— Your instructions —
Find and copy each line of the records where the string "marker" shows up.

— Information provided —
※

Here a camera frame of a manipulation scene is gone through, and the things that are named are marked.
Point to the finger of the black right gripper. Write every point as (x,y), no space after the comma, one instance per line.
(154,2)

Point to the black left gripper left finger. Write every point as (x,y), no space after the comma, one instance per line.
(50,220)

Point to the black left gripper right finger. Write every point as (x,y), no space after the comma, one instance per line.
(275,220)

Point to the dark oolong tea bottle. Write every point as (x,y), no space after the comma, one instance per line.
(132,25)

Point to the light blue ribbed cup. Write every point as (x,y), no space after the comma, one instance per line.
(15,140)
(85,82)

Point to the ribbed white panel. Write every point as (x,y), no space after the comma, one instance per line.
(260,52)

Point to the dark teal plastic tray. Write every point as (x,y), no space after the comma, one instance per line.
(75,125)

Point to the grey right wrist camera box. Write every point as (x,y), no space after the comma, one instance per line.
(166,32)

※

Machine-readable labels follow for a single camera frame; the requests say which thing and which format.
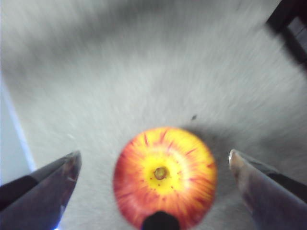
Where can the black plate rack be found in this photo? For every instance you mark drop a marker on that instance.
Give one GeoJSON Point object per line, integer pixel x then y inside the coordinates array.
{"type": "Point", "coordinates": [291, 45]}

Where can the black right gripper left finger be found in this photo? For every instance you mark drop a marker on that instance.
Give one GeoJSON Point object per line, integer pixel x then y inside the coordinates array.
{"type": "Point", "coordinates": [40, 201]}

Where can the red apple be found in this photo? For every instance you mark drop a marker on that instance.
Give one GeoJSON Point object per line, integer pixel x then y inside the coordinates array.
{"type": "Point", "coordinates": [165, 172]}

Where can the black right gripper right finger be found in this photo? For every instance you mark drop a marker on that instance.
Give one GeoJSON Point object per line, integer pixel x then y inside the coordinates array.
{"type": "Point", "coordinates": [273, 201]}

※

— Exercise response —
Where can the black plate rack be found in this photo? For every instance you mark drop a marker on that instance.
Where can the black right gripper left finger be found in this photo? For every instance you mark drop a marker on that instance.
Where can the red apple be found in this photo? For every instance you mark drop a marker on that instance.
Where can the black right gripper right finger be found in this photo? For every instance you mark drop a marker on that instance.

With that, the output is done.